I've learned that new or different products are best approached with an open mind. As J.B.S. Haldane said "The universe is not weirder than we think. It's weirder than we can imagine".


----------



## lcaillo

I would generally agree. I am less convinced of the efficacy of spikes, as I have not been able to measure a difference with them. This should be an easy one to assess. Do you have some documentation of the effect?


----------



## JoeESP9

What can I say? I first tried them more than 15 years ago. They are on my ESL's which came with spikes. I'm inclined to agree with the speaker manufacturer. I would have thought the question of spikes on speakers was settled. Most of the "decent" speakers and stands I'm aware of come with spikes or threaded holes for them. They are a cheap enough tweak that trying them is not a budget buster. To my ears they make the bass cleaner.


----------



## lcaillo

This is a very good example of why such claims gather such controversy. Evaluatiing bass response, in a number of ways, is quite easy. I have never seen, however, any measurements that support the idea. I suspect that there is some validity to the claims of better coupling, as those forces are clearly greater, but like other factors that start with some validity, what has not been addressed in an objective manner is the effect on the sound. At the same time, expectation bias is well understood to affect every bit of our perception. Prior knowledge, assumptions, expectations, all effect filters on what we take away from any experience.

I do not deny that you hear an effect. I am simply curious as to its explanation.


----------



## paulspencer

The way back machine is here:
http://web.archive.org

But you won't find Zaph audio on it. He's used a robots.txt exclusion. If you don't want your website to appear in it's previous versions, then you can have your site excluded with a simple text file. John obviously doesn't want people to use the archive to view the old stuff via a cheat method like that.


----------



## mor2bz

I sure do agree with Zaph's appraisal of cables and mags.

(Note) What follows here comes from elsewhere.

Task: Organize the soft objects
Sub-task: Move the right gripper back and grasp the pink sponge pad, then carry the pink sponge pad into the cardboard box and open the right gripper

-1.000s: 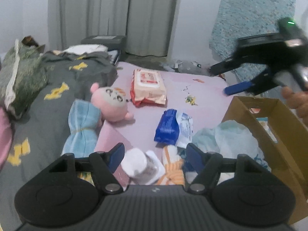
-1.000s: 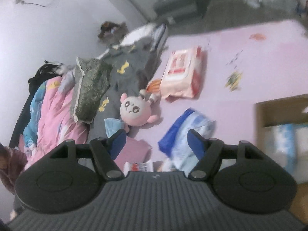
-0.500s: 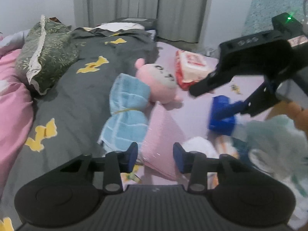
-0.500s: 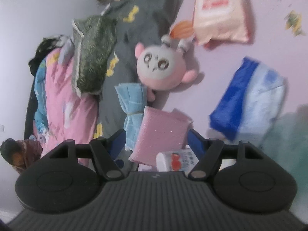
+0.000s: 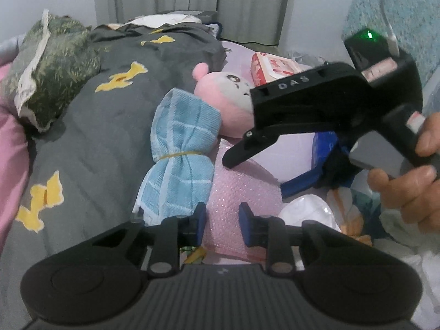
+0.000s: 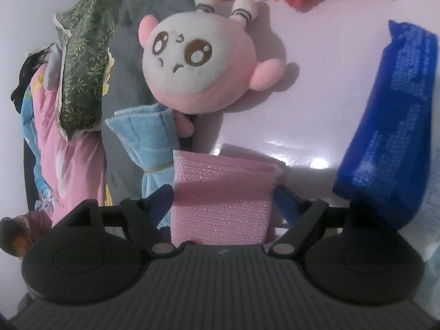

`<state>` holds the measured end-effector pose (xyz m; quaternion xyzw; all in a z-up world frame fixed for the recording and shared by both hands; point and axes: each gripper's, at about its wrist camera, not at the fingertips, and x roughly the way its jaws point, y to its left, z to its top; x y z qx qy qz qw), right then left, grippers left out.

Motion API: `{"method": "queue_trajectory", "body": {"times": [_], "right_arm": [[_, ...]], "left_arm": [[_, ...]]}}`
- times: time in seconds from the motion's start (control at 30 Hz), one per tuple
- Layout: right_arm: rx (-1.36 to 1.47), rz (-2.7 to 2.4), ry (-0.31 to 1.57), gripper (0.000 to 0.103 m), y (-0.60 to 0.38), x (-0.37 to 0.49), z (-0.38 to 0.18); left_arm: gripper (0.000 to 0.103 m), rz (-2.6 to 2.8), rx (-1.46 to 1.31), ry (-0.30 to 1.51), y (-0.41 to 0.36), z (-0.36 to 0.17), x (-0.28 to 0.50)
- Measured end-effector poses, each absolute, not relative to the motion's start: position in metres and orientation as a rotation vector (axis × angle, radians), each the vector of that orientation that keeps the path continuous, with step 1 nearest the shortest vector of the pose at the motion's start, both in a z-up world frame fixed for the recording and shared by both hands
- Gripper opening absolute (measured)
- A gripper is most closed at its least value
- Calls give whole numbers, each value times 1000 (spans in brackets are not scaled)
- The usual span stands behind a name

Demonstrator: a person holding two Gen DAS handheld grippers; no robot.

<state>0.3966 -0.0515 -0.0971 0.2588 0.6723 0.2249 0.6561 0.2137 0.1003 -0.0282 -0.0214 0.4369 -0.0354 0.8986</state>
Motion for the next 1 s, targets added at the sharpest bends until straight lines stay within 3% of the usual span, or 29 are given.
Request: {"method": "queue_trajectory", "body": {"times": [0.17, 0.27, 0.37, 0.5, 1.0], "right_arm": [[645, 524, 1529, 86, -54, 397, -107], [617, 529, 1492, 82, -51, 395, -99], [580, 531, 1448, 79, -49, 393, -89], [556, 521, 1412, 77, -50, 389, -80], [671, 661, 1146, 77, -113, 350, 31]], "left_arm": [[26, -83, -73, 904, 104, -28, 215], [27, -89, -53, 901, 101, -26, 218], [37, -94, -67, 915, 99, -28, 224], [37, -83, -112, 921, 103, -24, 228], [35, -134, 3, 675, 43, 85, 176]]}}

I love what he says about PRAT! too funny.
like one speaker or amp isn't going to play a 3 minute song in 3 minutes. 

Not so sure about what he says of SS over tubes. I think that tube amps are a better value at the lower 
end of the spectrum. I think my $700 tube amp sounds much better than most $1200 SS gear. 

Not so sure about his view on vintage stuff. Alot of the vintage stuff I have bought has small transformers,
and even after recapping I have been unhappy with the bass. But the new Class D stuff I don't think it is
the last word on bass either. Give me some vintage SS with heavy iron for bass quality.

Can't agree with him on not paying for service or assuming that any price in a store is too high.
I have seen dealers give away stuff at cost just cause it has been there too long. And I got to hear it 
first too and not have it damaged in shipping.

All in all, I think this guy has alot to say that is right on.


----------



## mor2bz

Also, regarding cds and vinyl, I find that the vinyl kills cd on system over about 1k. this assumes the
best recordings in either format. It is strange to me however that records can be preserved intact on cds.

Regarding X-over parts, I have to agree. I have wasted good money on fancy caps and have heard no
improvements. I have used iron core inductors with great success in certain applications, while some people
claim they should NEVER be used.

As to the 2 channel vs. 5.1 debate, I a firmly a stereo man and shall remain so. 

I wish I knew 1% of what Zaph knows, and I applaud his effort to share what must be just a fraction of
his knowledge. I have learned alot by studying his (very complete and polished) speaker plans he publishes for everyone's benefit. At the same time, I think one should beware of experts, and take care that when looking for
Mr. Right, one should make sure his first name is not Always.


----------



## bambino

He certainly knows his stuff and also has his opinions as to what is good and bad through his tried and true methods, he's also not afraid to voice his opinions either. I like him allready:T.


----------



## Sir Terrence

mor2bz said:


> Also, regarding cds and vinyl, I find that the vinyl kills cd on system over about 1k. this assumes the
> best recordings in either format. It is strange to me however that records can be preserved intact on cds.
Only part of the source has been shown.